[What the task requires]: For each line below, print it again exactly as shown.

#####

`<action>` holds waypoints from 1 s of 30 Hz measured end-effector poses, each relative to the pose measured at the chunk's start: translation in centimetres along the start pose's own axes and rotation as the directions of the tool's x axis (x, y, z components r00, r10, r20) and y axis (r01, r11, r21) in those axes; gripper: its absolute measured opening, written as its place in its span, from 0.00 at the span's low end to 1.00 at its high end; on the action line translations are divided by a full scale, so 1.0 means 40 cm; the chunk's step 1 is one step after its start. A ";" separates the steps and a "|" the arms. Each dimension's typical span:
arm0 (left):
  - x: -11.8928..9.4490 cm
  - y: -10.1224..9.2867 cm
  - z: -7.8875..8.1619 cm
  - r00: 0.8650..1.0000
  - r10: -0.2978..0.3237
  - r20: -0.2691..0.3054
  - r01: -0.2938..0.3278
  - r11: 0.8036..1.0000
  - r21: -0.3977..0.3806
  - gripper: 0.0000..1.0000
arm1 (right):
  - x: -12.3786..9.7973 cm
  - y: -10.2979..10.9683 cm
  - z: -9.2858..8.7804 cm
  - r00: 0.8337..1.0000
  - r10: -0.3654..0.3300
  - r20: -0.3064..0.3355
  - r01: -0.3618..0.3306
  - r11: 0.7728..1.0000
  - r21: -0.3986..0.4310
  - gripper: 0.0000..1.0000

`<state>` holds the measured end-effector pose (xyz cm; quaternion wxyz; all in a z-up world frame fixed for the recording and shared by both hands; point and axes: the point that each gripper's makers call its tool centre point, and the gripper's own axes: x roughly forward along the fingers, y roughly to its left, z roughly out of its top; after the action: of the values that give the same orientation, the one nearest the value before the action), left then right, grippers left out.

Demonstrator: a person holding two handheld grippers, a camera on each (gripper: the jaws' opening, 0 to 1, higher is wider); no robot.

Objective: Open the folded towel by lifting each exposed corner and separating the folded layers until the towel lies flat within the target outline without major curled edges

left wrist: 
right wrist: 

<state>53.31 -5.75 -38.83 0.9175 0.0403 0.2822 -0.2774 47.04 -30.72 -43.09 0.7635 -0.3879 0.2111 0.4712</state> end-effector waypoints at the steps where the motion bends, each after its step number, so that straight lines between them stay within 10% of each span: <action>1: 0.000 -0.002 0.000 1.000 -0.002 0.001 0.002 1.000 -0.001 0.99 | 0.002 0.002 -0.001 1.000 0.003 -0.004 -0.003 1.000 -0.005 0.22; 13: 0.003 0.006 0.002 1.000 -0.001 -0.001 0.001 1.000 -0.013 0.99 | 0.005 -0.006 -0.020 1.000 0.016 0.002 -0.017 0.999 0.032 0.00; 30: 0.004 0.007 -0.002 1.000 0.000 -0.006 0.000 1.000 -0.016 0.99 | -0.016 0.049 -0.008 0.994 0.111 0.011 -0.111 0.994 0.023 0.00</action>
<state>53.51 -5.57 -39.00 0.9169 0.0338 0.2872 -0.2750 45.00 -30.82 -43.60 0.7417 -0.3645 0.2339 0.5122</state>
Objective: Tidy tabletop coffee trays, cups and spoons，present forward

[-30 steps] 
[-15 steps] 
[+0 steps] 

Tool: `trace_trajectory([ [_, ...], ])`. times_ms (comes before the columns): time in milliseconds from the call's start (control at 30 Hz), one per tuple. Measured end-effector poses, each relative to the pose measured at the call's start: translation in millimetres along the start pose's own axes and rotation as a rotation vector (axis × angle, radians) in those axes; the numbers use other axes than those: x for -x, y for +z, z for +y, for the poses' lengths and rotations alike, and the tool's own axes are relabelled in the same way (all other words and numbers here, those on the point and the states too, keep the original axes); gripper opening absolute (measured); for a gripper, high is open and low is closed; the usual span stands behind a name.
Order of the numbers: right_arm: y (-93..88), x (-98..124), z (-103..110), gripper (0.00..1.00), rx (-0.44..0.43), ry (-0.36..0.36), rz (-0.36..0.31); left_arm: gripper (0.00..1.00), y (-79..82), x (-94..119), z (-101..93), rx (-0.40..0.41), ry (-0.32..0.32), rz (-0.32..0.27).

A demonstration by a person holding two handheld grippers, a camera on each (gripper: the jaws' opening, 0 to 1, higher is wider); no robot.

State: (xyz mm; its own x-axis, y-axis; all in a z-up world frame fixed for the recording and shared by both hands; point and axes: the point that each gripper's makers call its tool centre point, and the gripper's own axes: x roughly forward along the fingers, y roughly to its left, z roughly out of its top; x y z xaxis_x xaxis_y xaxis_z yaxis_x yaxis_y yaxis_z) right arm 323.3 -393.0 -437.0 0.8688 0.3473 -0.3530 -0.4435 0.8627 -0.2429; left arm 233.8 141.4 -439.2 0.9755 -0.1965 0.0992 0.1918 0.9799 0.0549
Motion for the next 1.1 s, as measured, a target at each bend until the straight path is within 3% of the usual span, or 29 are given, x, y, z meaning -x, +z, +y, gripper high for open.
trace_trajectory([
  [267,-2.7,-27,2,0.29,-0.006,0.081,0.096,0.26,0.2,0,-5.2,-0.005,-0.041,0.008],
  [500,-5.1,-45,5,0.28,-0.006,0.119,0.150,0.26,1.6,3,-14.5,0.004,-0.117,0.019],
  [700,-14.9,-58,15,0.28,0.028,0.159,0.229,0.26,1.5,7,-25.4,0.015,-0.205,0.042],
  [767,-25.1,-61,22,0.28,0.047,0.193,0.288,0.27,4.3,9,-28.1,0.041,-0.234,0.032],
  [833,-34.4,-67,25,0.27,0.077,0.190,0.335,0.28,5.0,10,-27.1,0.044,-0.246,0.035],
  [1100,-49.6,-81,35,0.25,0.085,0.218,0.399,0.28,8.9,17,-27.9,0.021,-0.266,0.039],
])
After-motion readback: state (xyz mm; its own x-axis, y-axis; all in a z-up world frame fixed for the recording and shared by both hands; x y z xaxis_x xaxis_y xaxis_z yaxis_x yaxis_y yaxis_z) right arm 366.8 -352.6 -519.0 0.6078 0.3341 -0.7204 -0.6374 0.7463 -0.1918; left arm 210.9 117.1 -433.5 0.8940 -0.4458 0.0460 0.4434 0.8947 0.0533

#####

[Problem solution]:
`<action>` holds waypoints from 1 s of 30 Hz measured end-effector poses, each relative to the pose measured at the chunk's start: translation in centimetres along the start pose's own axes and rotation as the directions of the tool's x axis (x, y, z components r00, r10, r20) and y axis (r01, r11, r21) in those axes; gripper: its absolute measured opening, written as its place in its span, from 0.00 at the span's low end to 1.00 at its high end; on the action line translations are divided by a full scale, so 1.0 means 40 cm; the chunk's step 1 is one step after its start. A ";" separates the steps and a "|" the arms. Each dimension's typical span:
arm0 (left):
  - x: -11.8928..9.4490 cm
  - y: -10.1224..9.2867 cm
  - z: -7.8875..8.1619 cm
  - r00: 0.8650..1.0000
  - r10: -0.2978..0.3237
  - r20: -0.2691..0.3054
  - r01: -0.2938..0.3278
  - r11: 0.8036..1.0000
  - r21: -0.3977..0.3806
  - gripper: 0.0000..1.0000
arm1 (right):
  - x: -12.3786..9.7973 cm
  - y: -10.2979..10.9683 cm
  - z: -9.2858..8.7804 cm
  - r00: 0.8337..1.0000
  - r10: -0.3654..0.3300
  - r20: -0.3064..0.3355
  - r01: -0.3618..0.3306
  - r11: 0.7728..1.0000
  - r21: -0.3986..0.4310
  - gripper: 0.0000..1.0000

`<state>` holds the measured end-effector pose (xyz cm; quaternion wxyz; all in a z-up world frame fixed for the recording and shared by both hands; point and axes: the point that each gripper's makers call its tool centre point, and the gripper's own axes: x roughly forward along the fingers, y roughly to its left, z roughly out of its top; after the action: of the values that give the same orientation, the one nearest the value before the action), left then right, grippers left out.

Demonstrator: a person holding two handheld grippers, a camera on each (gripper: the jaws' opening, 0 to 1, higher is wider); no robot.

Objective: Open the folded towel by lifting each exposed corner and separating the folded layers until the towel lies flat within the target outline without major curled edges

left wrist: 
right wrist: 

<state>53.31 -5.75 -38.83 0.9175 0.0403 0.2822 -0.2774 47.04 -30.72 -43.09 0.7635 -0.3879 0.2111 0.4712</state> end-effector waypoints at the steps where the motion bends, each after its step number, so that straight lines between them stay within 10% of each span: <action>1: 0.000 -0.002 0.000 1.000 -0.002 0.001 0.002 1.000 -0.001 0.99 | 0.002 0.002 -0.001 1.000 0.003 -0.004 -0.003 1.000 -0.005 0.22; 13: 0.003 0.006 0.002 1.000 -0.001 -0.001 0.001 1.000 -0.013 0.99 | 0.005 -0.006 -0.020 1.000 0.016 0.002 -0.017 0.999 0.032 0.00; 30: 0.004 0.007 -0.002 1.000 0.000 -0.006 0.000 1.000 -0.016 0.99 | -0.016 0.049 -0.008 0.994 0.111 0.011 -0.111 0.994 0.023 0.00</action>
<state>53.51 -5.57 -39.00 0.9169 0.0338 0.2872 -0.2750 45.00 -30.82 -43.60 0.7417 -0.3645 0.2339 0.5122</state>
Objective: Tidy tabletop coffee trays, cups and spoons，present forward

[-30 steps] 
[-15 steps] 
[+0 steps] 

Tool: `trace_trajectory([ [_, ...], ])`. times_ms (comes before the columns): time in milliseconds from the call's start (control at 30 Hz), one per tuple. Measured end-effector poses, each relative to the pose measured at the call's start: translation in millimetres along the start pose's own axes and rotation as a rotation vector (axis × angle, radians) in those axes; the numbers use other axes than those: x for -x, y for +z, z for +y, for the poses' lengths and rotations alike, and the tool's own axes are relabelled in the same way (all other words and numbers here, those on the point and the states too, keep the original axes); gripper opening absolute (measured); for a gripper, high is open and low is closed; the usual span stands behind a name.
Order of the numbers: right_arm: y (-93..88), x (-98..124), z (-103..110), gripper (0.00..1.00), rx (-0.44..0.43), ry (-0.36..0.36), rz (-0.36..0.31); left_arm: gripper (0.00..1.00), y (-79..82), x (-94..119), z (-101..93), rx (-0.40..0.41), ry (-0.32..0.32), rz (-0.32..0.27).

A demonstration by a person holding two handheld grippers, a camera on each (gripper: the jaws' opening, 0 to 1, higher is wider); no robot.

State: (xyz mm; its own x-axis, y-axis; all in a z-up world frame fixed for the recording and shared by both hands; point and axes: the point that each gripper's makers call its tool centre point, and the gripper's own axes: x roughly forward along the fingers, y roughly to its left, z roughly out of its top; x y z xaxis_x xaxis_y xaxis_z yaxis_x yaxis_y yaxis_z) right arm 323.3 -393.0 -437.0 0.8688 0.3473 -0.3530 -0.4435 0.8627 -0.2429; left arm 233.8 141.4 -439.2 0.9755 -0.1965 0.0992 0.1918 0.9799 0.0549
Motion for the next 1.1 s, as measured, a target at each bend until the straight path is within 3% of the usual span, or 29 are given, x, y, z meaning -x, +z, +y, gripper high for open.
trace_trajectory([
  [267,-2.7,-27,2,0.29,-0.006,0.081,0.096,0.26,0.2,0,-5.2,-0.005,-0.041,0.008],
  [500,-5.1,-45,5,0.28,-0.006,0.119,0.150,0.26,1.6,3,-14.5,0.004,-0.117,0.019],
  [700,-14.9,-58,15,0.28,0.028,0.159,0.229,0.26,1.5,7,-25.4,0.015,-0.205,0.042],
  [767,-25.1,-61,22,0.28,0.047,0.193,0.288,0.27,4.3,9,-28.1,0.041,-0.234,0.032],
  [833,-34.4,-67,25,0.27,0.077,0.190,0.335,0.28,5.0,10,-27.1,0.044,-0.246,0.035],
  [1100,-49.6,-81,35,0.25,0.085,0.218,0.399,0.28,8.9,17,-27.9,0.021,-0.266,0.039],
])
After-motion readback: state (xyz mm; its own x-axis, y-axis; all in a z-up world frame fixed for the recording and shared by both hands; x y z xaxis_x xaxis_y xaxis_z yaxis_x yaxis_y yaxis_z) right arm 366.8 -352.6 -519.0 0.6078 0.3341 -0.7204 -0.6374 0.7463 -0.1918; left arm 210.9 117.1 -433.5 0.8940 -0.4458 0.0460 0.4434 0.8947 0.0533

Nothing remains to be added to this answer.